Pergunta

I have very large database and I'm use an advanced search form similar to this railscast: http://railscasts.com/episodes/111-advanced-search-form-revised

Perhaps it's a dumb question but imagine that you have 400,000 products (or more) that you are filtering with this chain of .where (and pagination).

products = Product.order(:name)
products = products.where("name like ?", "%#{keywords}%") if keywords.present?
products = products.where(category_id: category_id) if category_id.present?
products = products.where("price >= ?", min_price) if min_price.present?
products = products.where("price <= ?", max_price) if max_price.present?
products.page(params[:page])

As I see it the search executes the first condition, and then filters with the other where conditions so you'd have 400,000 products searched. Would that not kill performance, or am I totally (I wish) wrong?

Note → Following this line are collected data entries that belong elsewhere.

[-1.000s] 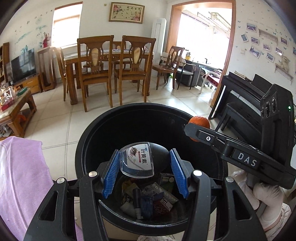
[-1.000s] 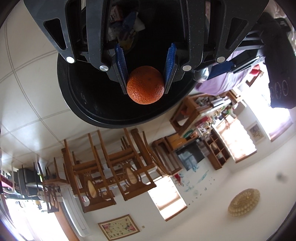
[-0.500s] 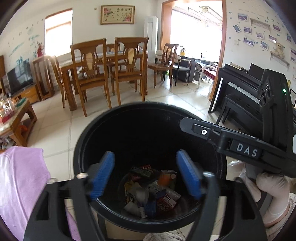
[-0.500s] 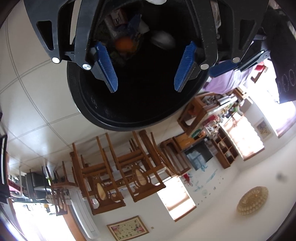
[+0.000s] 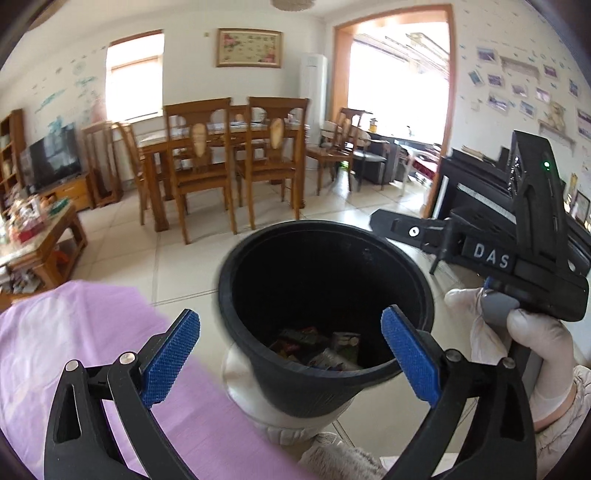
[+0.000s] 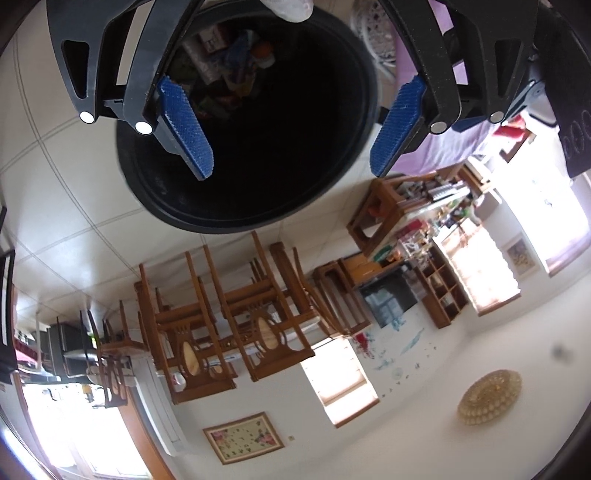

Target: Collect trash

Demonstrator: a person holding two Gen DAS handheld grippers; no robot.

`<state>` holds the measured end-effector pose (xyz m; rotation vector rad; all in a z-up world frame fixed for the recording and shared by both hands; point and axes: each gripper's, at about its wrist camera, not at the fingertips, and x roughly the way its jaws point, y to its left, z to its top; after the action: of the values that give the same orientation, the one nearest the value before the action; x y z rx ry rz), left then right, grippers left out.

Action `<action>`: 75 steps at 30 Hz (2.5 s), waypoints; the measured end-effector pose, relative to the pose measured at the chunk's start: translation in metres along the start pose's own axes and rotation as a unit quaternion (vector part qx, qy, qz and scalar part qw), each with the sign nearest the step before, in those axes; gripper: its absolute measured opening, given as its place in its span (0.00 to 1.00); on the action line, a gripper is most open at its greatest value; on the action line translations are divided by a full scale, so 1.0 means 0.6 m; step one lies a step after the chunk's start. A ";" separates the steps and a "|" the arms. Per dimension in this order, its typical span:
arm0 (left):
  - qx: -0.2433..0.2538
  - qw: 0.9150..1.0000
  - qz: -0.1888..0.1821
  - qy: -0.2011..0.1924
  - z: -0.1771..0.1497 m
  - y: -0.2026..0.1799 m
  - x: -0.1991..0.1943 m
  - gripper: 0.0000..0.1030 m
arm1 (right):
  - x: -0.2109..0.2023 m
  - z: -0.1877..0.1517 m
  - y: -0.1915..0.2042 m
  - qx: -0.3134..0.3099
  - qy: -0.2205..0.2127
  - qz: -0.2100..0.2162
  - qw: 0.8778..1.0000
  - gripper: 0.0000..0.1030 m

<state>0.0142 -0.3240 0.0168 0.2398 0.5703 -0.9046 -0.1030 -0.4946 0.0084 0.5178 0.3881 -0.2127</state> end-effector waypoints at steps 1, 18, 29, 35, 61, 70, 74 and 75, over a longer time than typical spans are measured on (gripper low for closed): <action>-0.009 1.000 0.008 -0.003 -0.007 0.016 -0.015 0.95 | 0.001 -0.001 0.019 -0.006 0.001 0.005 1.000 0.87; -0.160 0.929 0.319 -0.095 -0.181 0.338 -0.309 0.95 | 0.092 -0.155 0.508 -0.195 -0.001 0.096 0.976 0.95; -0.198 0.901 0.368 -0.113 -0.229 0.398 -0.361 0.95 | 0.109 -0.230 0.592 -0.230 -0.050 0.119 0.965 0.95; -0.207 0.899 0.371 -0.109 -0.240 0.397 -0.370 0.95 | 0.080 -0.225 0.567 -0.213 -0.074 0.150 0.963 0.95; -0.229 0.891 0.374 -0.119 -0.249 0.407 -0.393 0.95 | 0.057 -0.230 0.573 -0.227 -0.082 0.167 0.956 0.95; -0.220 0.892 0.378 -0.115 -0.247 0.406 -0.390 0.95 | 0.056 -0.230 0.574 -0.226 -0.082 0.169 0.956 0.95; -0.219 0.891 0.381 -0.114 -0.249 0.406 -0.390 0.95 | 0.056 -0.230 0.573 -0.225 -0.082 0.169 0.956 0.95; -0.219 0.891 0.380 -0.115 -0.249 0.407 -0.389 0.95 | 0.056 -0.229 0.574 -0.225 -0.081 0.169 0.956 0.95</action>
<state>0.0411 0.0444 0.0149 -0.0645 0.3926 -0.0260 -0.0138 -0.1343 0.0358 0.1096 0.1721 0.1647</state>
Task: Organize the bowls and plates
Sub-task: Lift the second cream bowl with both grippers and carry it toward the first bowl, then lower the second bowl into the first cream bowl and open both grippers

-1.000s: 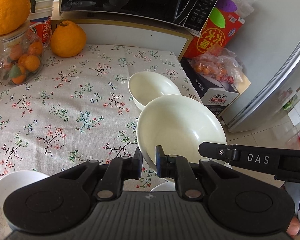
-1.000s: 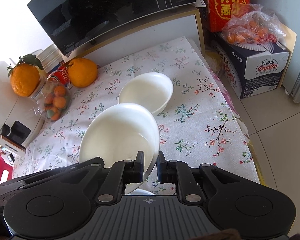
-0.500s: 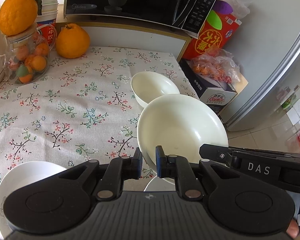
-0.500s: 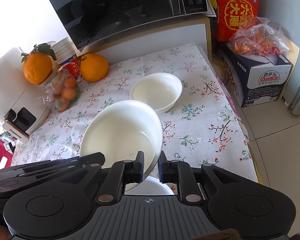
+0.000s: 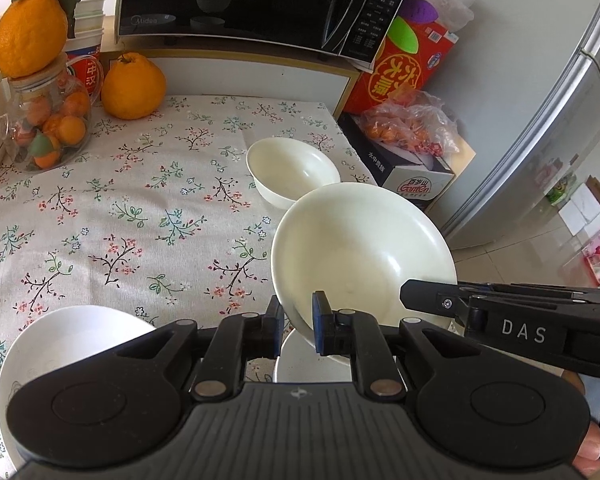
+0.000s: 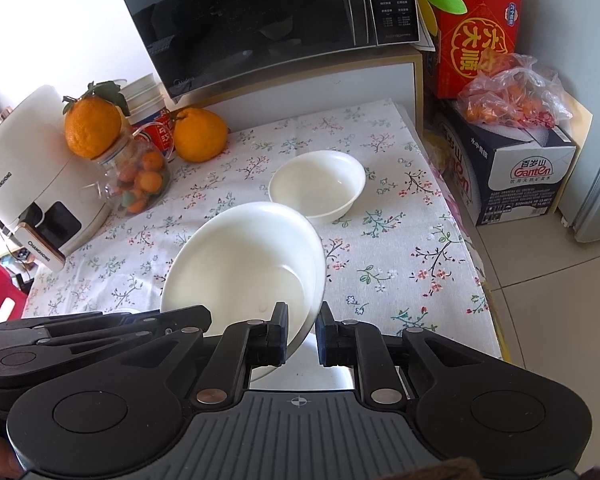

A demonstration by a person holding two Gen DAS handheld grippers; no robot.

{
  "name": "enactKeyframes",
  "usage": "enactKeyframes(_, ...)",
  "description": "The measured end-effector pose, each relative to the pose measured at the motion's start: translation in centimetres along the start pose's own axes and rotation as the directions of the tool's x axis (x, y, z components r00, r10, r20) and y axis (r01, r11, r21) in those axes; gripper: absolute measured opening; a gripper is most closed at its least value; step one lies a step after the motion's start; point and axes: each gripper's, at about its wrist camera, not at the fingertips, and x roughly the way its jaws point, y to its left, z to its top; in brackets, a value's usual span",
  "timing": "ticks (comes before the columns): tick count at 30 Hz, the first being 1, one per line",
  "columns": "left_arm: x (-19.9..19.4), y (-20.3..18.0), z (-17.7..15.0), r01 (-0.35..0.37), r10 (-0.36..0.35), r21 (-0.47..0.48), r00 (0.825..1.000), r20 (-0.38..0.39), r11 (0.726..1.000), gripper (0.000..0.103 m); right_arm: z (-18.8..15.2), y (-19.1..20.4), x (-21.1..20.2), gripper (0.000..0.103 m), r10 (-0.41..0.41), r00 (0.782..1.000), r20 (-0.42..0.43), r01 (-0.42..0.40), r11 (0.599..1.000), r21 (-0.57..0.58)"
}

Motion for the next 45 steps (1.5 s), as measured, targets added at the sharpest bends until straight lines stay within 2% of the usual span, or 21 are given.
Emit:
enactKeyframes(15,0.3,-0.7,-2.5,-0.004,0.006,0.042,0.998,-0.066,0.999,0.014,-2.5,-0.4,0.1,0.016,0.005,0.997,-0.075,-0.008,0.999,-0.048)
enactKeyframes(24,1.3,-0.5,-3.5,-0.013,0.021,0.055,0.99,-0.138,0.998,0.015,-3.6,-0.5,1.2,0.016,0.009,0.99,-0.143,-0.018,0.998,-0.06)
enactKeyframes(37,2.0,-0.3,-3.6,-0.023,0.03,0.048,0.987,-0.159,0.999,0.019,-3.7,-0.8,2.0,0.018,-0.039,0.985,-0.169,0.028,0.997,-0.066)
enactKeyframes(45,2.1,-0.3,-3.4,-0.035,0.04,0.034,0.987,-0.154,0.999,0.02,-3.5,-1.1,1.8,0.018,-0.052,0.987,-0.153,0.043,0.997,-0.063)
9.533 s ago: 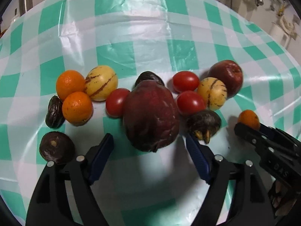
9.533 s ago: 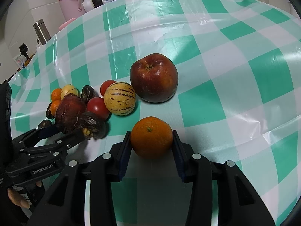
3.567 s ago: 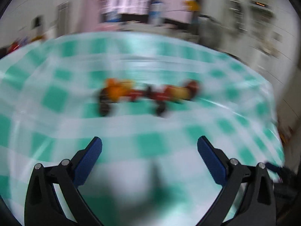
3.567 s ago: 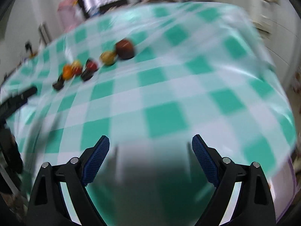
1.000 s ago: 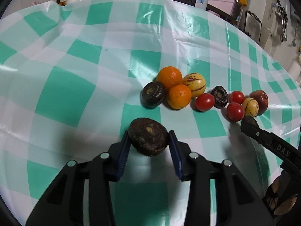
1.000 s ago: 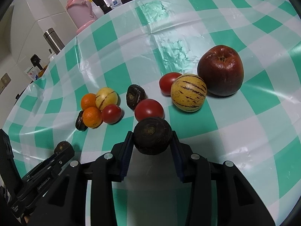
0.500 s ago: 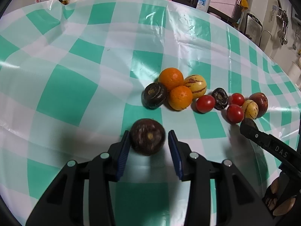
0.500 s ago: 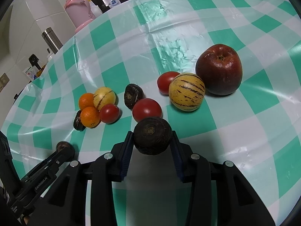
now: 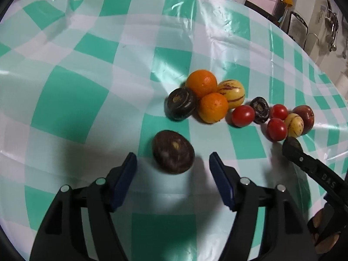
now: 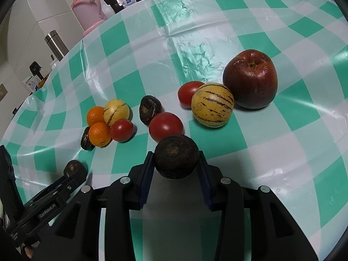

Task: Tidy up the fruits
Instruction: 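Grasp another dark brown round fruit with the left tool, then carry both dark brown fruits into the white box and open both tools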

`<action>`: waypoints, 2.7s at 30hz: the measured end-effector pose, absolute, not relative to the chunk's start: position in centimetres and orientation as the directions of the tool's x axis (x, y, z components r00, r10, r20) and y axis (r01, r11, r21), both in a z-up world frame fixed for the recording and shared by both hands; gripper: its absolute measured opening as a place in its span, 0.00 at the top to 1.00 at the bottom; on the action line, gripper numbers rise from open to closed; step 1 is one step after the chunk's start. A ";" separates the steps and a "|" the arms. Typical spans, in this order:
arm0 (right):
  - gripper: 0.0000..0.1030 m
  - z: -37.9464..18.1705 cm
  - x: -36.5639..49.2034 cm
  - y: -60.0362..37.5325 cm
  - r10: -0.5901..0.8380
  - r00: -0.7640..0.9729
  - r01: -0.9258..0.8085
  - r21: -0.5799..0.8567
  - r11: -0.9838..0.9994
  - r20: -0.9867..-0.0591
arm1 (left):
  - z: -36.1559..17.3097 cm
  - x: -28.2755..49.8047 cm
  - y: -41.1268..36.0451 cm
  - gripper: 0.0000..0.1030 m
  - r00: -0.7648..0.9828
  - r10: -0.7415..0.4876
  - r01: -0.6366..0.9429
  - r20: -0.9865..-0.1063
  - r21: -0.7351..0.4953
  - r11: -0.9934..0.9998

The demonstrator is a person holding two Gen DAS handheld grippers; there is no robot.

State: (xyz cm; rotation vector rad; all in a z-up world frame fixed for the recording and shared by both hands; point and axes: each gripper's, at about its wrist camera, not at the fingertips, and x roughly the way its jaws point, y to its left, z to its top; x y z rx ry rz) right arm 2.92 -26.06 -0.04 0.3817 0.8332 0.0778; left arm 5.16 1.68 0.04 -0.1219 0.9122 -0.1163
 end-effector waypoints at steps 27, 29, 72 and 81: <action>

Note: I also wrote asked this question on the railscast but, being an old railscasts, I don't know if anybody will see the question there. For that reason I wrote here too.

Foi útil?

Solução

just use an Hash from the parameters that comes from the form, it's been a while since I've done and it and I dont even have the code anymore but in theory it should be like:

finder = Hash.new
params[:form].each {|index, val|
finder[index] = val
}

that will create an Hash of all the parameters that have been passed and you can just pass that to the active record search like this.

products = Products.where(finder)

Outras dicas

Rails will compose all those .where conditions into one SQL query.

If your database is correctly indexed then you should be OK.